Work to be completed:
Check each line of the data for "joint" and select those that have it.

Given material:
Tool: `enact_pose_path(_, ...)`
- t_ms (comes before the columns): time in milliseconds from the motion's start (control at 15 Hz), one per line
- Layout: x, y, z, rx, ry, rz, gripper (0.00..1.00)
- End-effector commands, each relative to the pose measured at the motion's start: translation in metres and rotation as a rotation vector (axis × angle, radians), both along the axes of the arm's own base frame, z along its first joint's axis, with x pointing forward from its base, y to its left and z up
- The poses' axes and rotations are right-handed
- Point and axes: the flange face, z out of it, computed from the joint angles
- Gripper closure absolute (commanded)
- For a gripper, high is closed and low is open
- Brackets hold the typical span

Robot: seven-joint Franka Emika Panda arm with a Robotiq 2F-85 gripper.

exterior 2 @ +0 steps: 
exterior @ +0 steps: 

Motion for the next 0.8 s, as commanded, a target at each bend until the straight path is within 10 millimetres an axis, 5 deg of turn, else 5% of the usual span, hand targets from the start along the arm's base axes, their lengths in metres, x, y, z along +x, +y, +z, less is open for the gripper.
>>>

Exercise output:
- End-effector commands, each relative to the pose measured at the motion's start: translation in metres and rotation as a rotation vector (axis × angle, radians), both along the axes of the arm's own base frame, z along its first joint's axis, with x pointing forward from its base, y to its left and z up
- Point and axes: the flange face, z out of it, computed from the joint angles
Robot: seven-joint Franka Emika Panda arm with a Robotiq 2F-85 gripper.

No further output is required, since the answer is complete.